Impact of performance pay and contractor borrowing hasn’t been studied for 30 years.
Defense Department contract managers need to formally update their data on contractor financing and eligibility for performance pay before modernizing policy, the Government Accountability Office said.
“DoD officials acknowledged that DoD has not comprehensively analyzed how its policies affect the defense industry since 1985,” said the June 27 report sent to leaders of Congress’s Appropriations and Armed Services panels. “Industry and economic conditions, however, have since changed, including lower interest rates and the emergence of contractors who do not typically work with DoD.”
Contractor representatives, who worked with GAO auditors on the study, applauded its conclusions, which followed the Pentagon’s withdrawal of a proposed rule floated in August 2018 that would have changed the calculation of incentive payments for contractor performance—on the grounds that it didn’t address contractor profitability.
The legislative and regulatory framework for contractor financing has been reevaluated and altered in recent years with insufficient consideration of the impact on companies in the market, the report said. Changes were aimed at encouraging performance-based payments to contractors and reducing Defense administrative costs, a cited example being the cancellation of a requirement that contracting officers justify a need for contract financing and establish a preference for performance-based payments.
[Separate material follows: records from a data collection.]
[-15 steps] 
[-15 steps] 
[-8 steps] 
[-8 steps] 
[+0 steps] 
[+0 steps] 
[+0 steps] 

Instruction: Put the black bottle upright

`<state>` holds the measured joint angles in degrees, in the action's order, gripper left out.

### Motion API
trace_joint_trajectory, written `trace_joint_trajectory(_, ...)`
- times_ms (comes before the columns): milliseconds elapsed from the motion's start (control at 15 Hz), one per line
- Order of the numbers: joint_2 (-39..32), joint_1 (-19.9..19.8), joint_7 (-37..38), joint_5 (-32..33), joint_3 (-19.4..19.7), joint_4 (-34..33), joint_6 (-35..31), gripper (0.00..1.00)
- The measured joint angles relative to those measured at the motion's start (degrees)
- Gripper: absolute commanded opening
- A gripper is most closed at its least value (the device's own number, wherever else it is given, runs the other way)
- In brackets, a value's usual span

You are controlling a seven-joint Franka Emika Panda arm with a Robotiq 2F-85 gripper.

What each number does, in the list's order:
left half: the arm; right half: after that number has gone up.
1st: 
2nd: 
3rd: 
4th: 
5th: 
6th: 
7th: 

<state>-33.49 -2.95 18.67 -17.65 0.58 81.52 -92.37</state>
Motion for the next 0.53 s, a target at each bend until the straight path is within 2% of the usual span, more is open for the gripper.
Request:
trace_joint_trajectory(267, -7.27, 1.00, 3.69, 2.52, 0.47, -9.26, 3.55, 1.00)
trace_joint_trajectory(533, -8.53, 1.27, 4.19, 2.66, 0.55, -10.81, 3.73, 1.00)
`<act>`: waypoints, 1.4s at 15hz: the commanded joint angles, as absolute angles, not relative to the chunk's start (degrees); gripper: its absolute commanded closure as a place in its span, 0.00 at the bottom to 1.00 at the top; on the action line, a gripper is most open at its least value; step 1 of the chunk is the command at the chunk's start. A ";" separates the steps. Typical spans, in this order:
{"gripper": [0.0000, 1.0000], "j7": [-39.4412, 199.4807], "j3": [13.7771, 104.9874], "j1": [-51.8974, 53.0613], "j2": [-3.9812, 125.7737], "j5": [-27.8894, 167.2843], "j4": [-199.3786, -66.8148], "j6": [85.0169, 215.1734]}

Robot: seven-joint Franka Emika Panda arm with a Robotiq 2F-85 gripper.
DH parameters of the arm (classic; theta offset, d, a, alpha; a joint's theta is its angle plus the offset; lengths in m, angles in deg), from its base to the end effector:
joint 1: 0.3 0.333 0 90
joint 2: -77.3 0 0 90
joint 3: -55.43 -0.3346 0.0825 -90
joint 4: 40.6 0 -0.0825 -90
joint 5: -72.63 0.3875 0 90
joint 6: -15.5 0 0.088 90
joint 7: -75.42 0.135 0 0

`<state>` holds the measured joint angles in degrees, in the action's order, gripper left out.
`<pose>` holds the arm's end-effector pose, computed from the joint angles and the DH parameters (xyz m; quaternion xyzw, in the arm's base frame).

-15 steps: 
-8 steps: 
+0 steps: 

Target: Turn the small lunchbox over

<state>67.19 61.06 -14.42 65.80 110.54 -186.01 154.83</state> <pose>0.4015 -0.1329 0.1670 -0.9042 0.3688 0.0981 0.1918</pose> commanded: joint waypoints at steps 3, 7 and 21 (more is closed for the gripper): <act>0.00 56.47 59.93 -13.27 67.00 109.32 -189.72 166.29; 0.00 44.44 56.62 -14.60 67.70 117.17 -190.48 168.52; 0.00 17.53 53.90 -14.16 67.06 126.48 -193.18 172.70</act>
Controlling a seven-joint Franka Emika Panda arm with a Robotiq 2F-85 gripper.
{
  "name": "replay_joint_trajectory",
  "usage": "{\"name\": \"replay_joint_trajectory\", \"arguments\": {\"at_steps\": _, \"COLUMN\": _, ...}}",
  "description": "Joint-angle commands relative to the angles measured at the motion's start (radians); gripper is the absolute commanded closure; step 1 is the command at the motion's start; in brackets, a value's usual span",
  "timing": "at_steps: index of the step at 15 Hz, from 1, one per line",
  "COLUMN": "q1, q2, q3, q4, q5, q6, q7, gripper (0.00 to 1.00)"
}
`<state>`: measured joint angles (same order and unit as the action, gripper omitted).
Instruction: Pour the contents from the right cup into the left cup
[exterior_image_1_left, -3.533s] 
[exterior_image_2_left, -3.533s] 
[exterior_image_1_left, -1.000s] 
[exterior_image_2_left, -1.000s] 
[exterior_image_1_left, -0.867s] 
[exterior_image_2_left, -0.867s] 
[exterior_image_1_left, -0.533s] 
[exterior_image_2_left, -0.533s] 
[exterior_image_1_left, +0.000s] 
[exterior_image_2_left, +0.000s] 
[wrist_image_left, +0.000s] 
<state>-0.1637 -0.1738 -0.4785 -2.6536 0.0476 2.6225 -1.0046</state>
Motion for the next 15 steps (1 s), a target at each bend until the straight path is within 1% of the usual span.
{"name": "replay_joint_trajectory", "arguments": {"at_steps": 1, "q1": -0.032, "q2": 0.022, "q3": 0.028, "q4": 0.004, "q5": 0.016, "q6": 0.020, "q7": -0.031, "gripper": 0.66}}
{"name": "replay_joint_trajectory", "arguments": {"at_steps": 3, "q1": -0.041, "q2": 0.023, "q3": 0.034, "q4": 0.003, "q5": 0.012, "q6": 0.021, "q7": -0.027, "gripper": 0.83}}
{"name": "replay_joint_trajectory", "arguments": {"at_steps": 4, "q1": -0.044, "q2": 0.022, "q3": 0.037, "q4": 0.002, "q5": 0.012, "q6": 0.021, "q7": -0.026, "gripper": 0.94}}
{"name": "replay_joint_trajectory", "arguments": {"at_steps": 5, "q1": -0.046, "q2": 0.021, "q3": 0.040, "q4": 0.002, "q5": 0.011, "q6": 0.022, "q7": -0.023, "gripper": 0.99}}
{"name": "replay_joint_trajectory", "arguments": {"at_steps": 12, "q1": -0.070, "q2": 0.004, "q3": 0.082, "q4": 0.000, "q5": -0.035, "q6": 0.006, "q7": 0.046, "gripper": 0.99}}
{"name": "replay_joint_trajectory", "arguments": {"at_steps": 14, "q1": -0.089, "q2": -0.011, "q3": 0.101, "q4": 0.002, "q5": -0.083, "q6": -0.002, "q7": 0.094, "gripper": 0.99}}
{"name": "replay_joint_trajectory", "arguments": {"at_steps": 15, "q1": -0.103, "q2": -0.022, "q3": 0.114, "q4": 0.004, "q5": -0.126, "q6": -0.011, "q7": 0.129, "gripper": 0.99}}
“Without assessing the collective impact of these changes, DoD may be assuming too much financial risk or providing contractors with levels of working capital that are not commensurate with what is needed to help finance long-term projects, and affecting its ability to attract new entrants into the defense market,” GAO said.
Numbers from the Defense Contract Management Agency show that the amount of performance-based payments it administered fell by nearly $20 billion from 2010 to 2016, while the amounts in progress payments (based on the companies’ incurred costs) rose.
Because its study was out of date, “DoD’s supporting analysis did not include an assessment of how the proposed rule would impact the overall profitability of defense contractors (such as assessing the impacts to a contractor’s internal rate of return) or of the profitability of defense work relative to non-defense industry opportunities,” GAO said. “Rather, DoD’s analysis estimated the total financial impact the rule would have on large and small contractors primarily based on interest costs.”
Not only should the Pentagon conduct a new industry study, GAO said, it should be repeated on a regular basis. Otherwise, it will not be “in a position to understand whether current or future contract financing policies are achieving their intended objectives,” auditors said.
Defense agreed on the need for a new “comprehensive assessment” of contact financing and the impact of Defense rules on the industry, wrote Kim Herrington, acting principal director of Defense Pricing and Contracting.
In hailing the study and abandonment of last August’s proposal, Alan Chvotkin, executive vice president and counsel at the Professional Services Council, said on Friday that GAO “validates” the contractors’ position that DoD lacked sufficient data to make “radical changes,” as he called them.
“This comprehensive assessment should not just be an update to the old data,” Chvotkin said. “With the significant changes taking place in the defense market—driven in part by DoD’s own actions—any assessment must take into account the likely characteristics of the defense marketplace over the next decade before proposing any changes to DoD’s contract finance policies.”